People thought – I mean we thought from Wheaton campus that Jim Elliot must be a woman-hater because he had made up his mind when he came to Wheaton that if he was going to become approved unto God – and he called that his AUG degree (Approved Unto God) – and get a BA (the Bachelor of Arts), then he was going to have to eliminate one or two things from his program that the average college man thought were absolutely necessary.

One of those things was dating.  So he just made up his mind he was not going to date.  And as he matured and approached his final year in college, he made a commitment to the Lord.  “If it’s required that certain men remain single for the sake of the gospel” – for example, in pioneer missionary work – “then Lord I’m willing to be one of those.”  It wasn’t that he was not interested in marriage.  But when he began to feel that God might give him permission to get married sometime, then he decided that he had already made up his mind which woman on that campus he would like to have.

My point is that women are not to go out doing the looking.  We are not to be searching for a husband.  And, of course, I get hundreds of letters from women who tell me these horrible stories of the result of these searches.  They’re putting themselves in a place of total availability to the guys – whatever they want, wherever they want it.  And the guys are delighted.  They don’t have to do a thing.

Dennis:  Right.

Elisabeth:  They sit and wait for the phone to ring, and the phone rings and the women are on the line inviting them out.  And when they go out they don’t know whether I’m picking up the tab, is she picking up the tab, is this going to be Dutch?  I mean, who decides where we’re going to go?  I just – my heart goes out to them.  I think, “You have been sold a bill of goods.  It is nonsense.”

Bob:  I can imagine though a single woman saying, “You don’t know guys today.  If I don’t initiate, it will be years.  These guys are not initiators and me just sitting back – some other girl is going to go initiate and then I’ve lost.  There’s no way.”

Elisabeth:  That’s absolutely right.  And you can bet your bottom dollar I’ve had a lot of letters exactly like that.  But I have had a lot of letters telling me the results of that kind of a search.  If these guys are such wimps that they’re not going to be the initiators, you don’t want them for husbands.  A husband is a man – I mean, a man has got to take the risk.

When I wrote my book, The Mark of a Man I asked my friend Dr. J.I. Packer, what do you think of when you think of masculinity?  Without any hesitation he said responsibility.  A man has to take the responsibility of being rejected, the risk of being rejected.  A real man is going to be willing to do that.
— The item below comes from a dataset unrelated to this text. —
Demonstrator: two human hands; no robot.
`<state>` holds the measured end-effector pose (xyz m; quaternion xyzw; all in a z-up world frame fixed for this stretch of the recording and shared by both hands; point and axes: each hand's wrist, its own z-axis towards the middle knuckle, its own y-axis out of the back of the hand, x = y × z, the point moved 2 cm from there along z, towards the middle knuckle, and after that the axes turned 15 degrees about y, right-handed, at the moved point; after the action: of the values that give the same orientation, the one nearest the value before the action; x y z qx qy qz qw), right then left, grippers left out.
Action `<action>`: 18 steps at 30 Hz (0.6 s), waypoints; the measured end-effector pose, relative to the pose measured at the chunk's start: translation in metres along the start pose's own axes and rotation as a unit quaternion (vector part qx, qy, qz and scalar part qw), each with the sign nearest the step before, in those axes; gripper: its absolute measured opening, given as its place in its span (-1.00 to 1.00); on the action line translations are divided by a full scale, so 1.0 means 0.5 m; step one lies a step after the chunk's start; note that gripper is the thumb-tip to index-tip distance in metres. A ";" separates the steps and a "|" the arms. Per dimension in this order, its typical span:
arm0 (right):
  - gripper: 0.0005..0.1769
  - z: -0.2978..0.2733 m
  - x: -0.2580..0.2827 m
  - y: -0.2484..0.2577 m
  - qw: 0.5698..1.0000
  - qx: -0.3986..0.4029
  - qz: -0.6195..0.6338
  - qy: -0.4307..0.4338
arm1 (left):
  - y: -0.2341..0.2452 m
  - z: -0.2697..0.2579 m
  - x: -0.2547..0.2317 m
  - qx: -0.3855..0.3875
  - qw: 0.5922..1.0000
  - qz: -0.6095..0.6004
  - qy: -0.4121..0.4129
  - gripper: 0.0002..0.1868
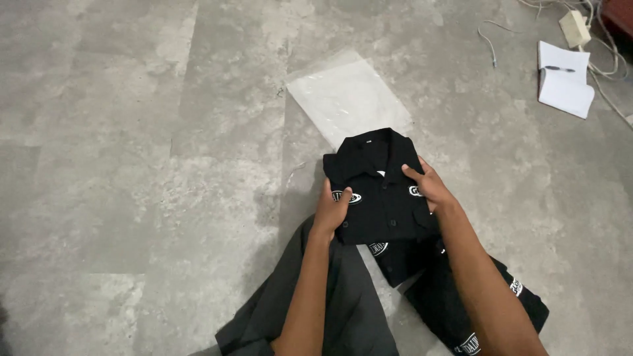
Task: The person sits on the floor and repeatedly folds black polo shirts, places them into clear plastic bags, and seals them. The person stacks the packaged shirts into a pile to the left.
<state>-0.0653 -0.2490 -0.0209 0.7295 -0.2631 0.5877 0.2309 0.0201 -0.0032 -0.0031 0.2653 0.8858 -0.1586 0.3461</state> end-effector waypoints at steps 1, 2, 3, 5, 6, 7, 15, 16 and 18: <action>-0.29 0.000 0.012 -0.020 1.000 0.002 -0.002 0.002 | 0.013 0.005 0.004 -0.001 1.000 -0.003 -0.002 0.00; -0.31 0.001 0.023 -0.040 1.000 0.010 -0.007 0.006 | 0.026 0.010 0.006 -0.013 0.999 -0.027 -0.012 -0.01; -0.32 -0.006 0.030 -0.056 1.000 0.015 -0.012 0.006 | 0.038 0.013 0.015 -0.024 0.998 -0.049 -0.018 -0.02; -0.29 0.010 0.019 -0.100 1.000 0.025 -0.010 0.010 | 0.078 0.035 0.033 -0.050 0.996 -0.060 -0.047 -0.04; -0.27 0.019 0.015 -0.126 0.999 0.034 -0.006 0.015 | 0.102 0.046 0.039 -0.076 0.992 -0.069 -0.076 -0.07; -0.27 0.026 0.005 -0.160 0.999 0.039 -0.006 0.015 | 0.136 0.047 0.049 -0.081 0.991 -0.072 -0.077 -0.07; -0.42 -0.013 -0.112 -0.583 0.979 0.193 -0.029 0.051 | 0.542 0.011 0.225 -0.231 0.960 -0.043 -0.154 -0.15; -0.42 -0.032 -0.129 -0.633 0.976 0.210 -0.026 0.048 | 0.576 -0.028 0.241 -0.247 0.956 -0.049 -0.150 -0.15; -0.47 -0.078 -0.162 -0.735 0.953 0.281 -0.070 0.086 | 0.638 -0.111 0.276 -0.302 0.942 -0.040 -0.141 -0.15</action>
<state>0.1330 0.0626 -0.1023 0.7284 -0.0150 0.6805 0.0787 0.0901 0.3303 -0.0911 0.0881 0.8441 0.0665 0.5248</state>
One chapter in the book is so relevant to this question of a man having to take the huge risk of proposing to a woman.  It’s the story of Dick Hillis, a missionary in China.  Dick had fallen in love with a girl on the campus named Margaret but Margaret was going with his best friend.  And it certainly appeared that they were going to get married.  Well, Dick went on to China still loving this girl Margaret and never having said a word to her, never having had a date or anything.  But he had just picked her out as the kind of godly woman that he would hope the Lord would give him.
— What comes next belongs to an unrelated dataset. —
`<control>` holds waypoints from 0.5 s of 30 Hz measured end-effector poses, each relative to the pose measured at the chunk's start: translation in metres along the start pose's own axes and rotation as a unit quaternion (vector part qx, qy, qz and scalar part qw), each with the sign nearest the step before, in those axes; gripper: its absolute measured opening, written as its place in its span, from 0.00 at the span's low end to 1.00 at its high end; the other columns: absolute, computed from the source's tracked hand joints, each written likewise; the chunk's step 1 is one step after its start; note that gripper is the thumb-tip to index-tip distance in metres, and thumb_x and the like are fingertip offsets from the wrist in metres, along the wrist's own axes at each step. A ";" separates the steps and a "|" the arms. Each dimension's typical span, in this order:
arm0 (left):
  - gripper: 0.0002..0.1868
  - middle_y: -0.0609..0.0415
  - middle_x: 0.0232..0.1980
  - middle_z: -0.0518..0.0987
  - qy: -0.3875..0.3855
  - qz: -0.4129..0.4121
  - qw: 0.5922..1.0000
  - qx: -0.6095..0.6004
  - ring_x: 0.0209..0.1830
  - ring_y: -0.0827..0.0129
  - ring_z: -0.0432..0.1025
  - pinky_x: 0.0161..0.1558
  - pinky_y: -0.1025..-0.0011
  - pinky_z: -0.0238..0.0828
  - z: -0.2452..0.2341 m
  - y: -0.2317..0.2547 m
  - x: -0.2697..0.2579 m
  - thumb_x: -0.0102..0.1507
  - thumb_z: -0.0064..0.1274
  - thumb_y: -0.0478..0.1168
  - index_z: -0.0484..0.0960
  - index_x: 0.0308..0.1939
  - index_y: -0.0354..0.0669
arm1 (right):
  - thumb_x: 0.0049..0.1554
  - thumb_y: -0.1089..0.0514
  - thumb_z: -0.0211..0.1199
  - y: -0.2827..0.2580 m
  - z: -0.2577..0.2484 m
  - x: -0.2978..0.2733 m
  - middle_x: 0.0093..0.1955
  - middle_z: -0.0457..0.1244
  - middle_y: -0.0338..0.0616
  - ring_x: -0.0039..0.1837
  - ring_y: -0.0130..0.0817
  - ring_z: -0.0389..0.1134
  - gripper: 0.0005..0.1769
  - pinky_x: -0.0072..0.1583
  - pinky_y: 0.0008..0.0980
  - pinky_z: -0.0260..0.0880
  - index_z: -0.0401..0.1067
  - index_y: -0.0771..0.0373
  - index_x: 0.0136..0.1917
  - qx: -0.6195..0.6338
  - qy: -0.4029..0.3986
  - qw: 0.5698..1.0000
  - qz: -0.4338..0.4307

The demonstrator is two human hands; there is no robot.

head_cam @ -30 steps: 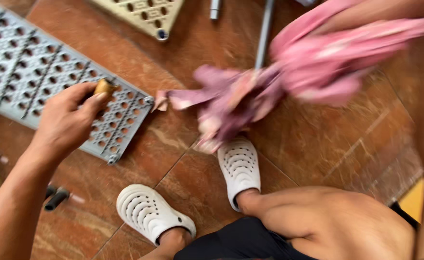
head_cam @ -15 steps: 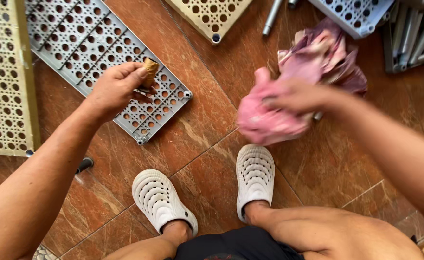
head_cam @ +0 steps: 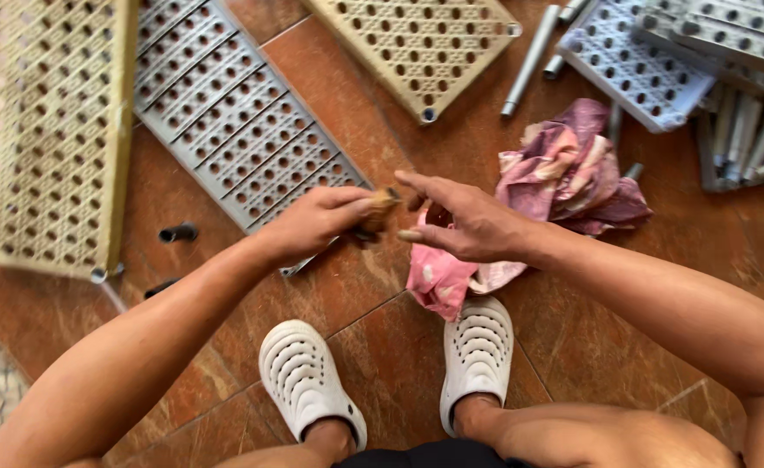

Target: The person sits on the floor and assembles furniture parts. They wipe metal tubes with a cloth, insert rubber feet into perforated panels, and attach the tubes to the panels to form a structure.

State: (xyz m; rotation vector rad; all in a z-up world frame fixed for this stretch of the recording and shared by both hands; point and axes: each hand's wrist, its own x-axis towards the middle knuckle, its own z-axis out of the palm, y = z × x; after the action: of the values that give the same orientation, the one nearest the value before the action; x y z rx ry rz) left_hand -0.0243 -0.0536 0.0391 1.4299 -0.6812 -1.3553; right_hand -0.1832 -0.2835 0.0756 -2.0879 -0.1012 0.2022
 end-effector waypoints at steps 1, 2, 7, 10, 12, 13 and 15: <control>0.20 0.52 0.43 0.85 -0.004 0.030 0.998 0.049 0.40 0.71 0.78 0.45 0.70 0.78 0.005 0.004 0.001 0.73 0.45 0.49 0.83 0.54 0.37 | 0.57 0.55 0.69 -0.008 0.004 0.004 0.58 0.67 0.54 0.54 0.36 0.70 0.39 0.48 0.35 0.75 0.57 0.65 0.76 0.001 0.008 0.998 -0.065; 0.20 0.53 0.41 0.85 -0.011 0.037 0.999 0.024 0.38 0.72 0.79 0.44 0.70 0.79 0.005 0.011 0.005 0.73 0.44 0.50 0.83 0.53 0.38 | 0.58 0.57 0.66 -0.014 0.006 0.011 0.55 0.68 0.49 0.47 0.34 0.70 0.31 0.44 0.32 0.75 0.62 0.62 0.72 0.028 0.024 0.999 0.004; 0.18 0.58 0.39 0.85 0.047 0.148 0.984 0.087 0.35 0.77 0.78 0.39 0.75 0.79 -0.020 0.065 -0.015 0.73 0.46 0.51 0.85 0.51 0.43 | 0.68 0.62 0.58 -0.051 -0.019 0.042 0.55 0.67 0.46 0.47 0.27 0.70 0.20 0.50 0.26 0.77 0.65 0.68 0.72 0.104 0.046 0.993 -0.032; 0.19 0.60 0.35 0.83 0.077 0.170 0.979 0.076 0.32 0.80 0.78 0.35 0.78 0.78 -0.037 0.090 -0.035 0.74 0.46 0.52 0.84 0.44 0.42 | 0.70 0.60 0.56 -0.080 -0.029 0.068 0.54 0.68 0.48 0.49 0.28 0.71 0.17 0.50 0.26 0.77 0.64 0.71 0.69 0.061 0.044 0.992 -0.106; 0.19 0.62 0.35 0.84 0.116 0.175 0.972 0.106 0.32 0.82 0.79 0.34 0.80 0.77 -0.046 0.096 -0.047 0.74 0.45 0.54 0.84 0.44 0.45 | 0.71 0.60 0.56 -0.091 -0.026 0.083 0.53 0.67 0.50 0.49 0.28 0.71 0.14 0.49 0.26 0.77 0.64 0.73 0.64 0.042 0.036 0.989 -0.139; 0.20 0.61 0.35 0.83 0.118 0.193 0.969 0.098 0.33 0.81 0.78 0.35 0.78 0.78 -0.049 0.099 -0.049 0.75 0.46 0.54 0.85 0.46 0.44 | 0.74 0.60 0.56 -0.095 -0.028 0.086 0.54 0.67 0.51 0.51 0.28 0.71 0.13 0.51 0.26 0.78 0.64 0.74 0.64 0.033 0.032 0.986 -0.159; 0.22 0.60 0.37 0.82 0.120 0.231 0.962 0.080 0.35 0.78 0.78 0.37 0.76 0.78 -0.054 0.100 -0.054 0.77 0.48 0.55 0.86 0.48 0.42 | 0.76 0.60 0.56 -0.097 -0.027 0.093 0.53 0.67 0.52 0.50 0.29 0.72 0.12 0.52 0.26 0.78 0.65 0.74 0.63 0.010 0.037 0.987 -0.156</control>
State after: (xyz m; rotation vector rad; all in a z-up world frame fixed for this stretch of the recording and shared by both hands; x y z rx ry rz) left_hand 0.0386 -0.0235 0.1437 1.4198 -0.9099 -0.7651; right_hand -0.0855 -0.2439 0.1632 -2.0248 -0.3757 -0.0627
He went to China, leaving a buddy of his the responsibility of reporting to him every six months about what was happening with Margaret and this other guy.  So six months went by and the letter came, “They are still together.”  And another six months and he said, “They are still together.”  And this went on for – I’ve forgotten how many years – something like two or three, maybe four years.

Dick continued to trust that somehow, sometime, somewhere maybe God still would give him this woman Margaret.  Finally, the letter from his buddy came and said, “They’ve broken up because Margaret has been called to China.”   So Dick immediately wrote a letter of proposal to Margaret to be waiting for her when she arrived in Shanghai.  She opened this letter and scratched her head and thought, “Dick Hillis.  Now let me think.  That name is kind of familiar.  I think we must have been in school together.”  She was floored, as you can imagine, and he said in his letter, “There can be no courtship until after the proposal.  That’s why I’m asking you to marry me.”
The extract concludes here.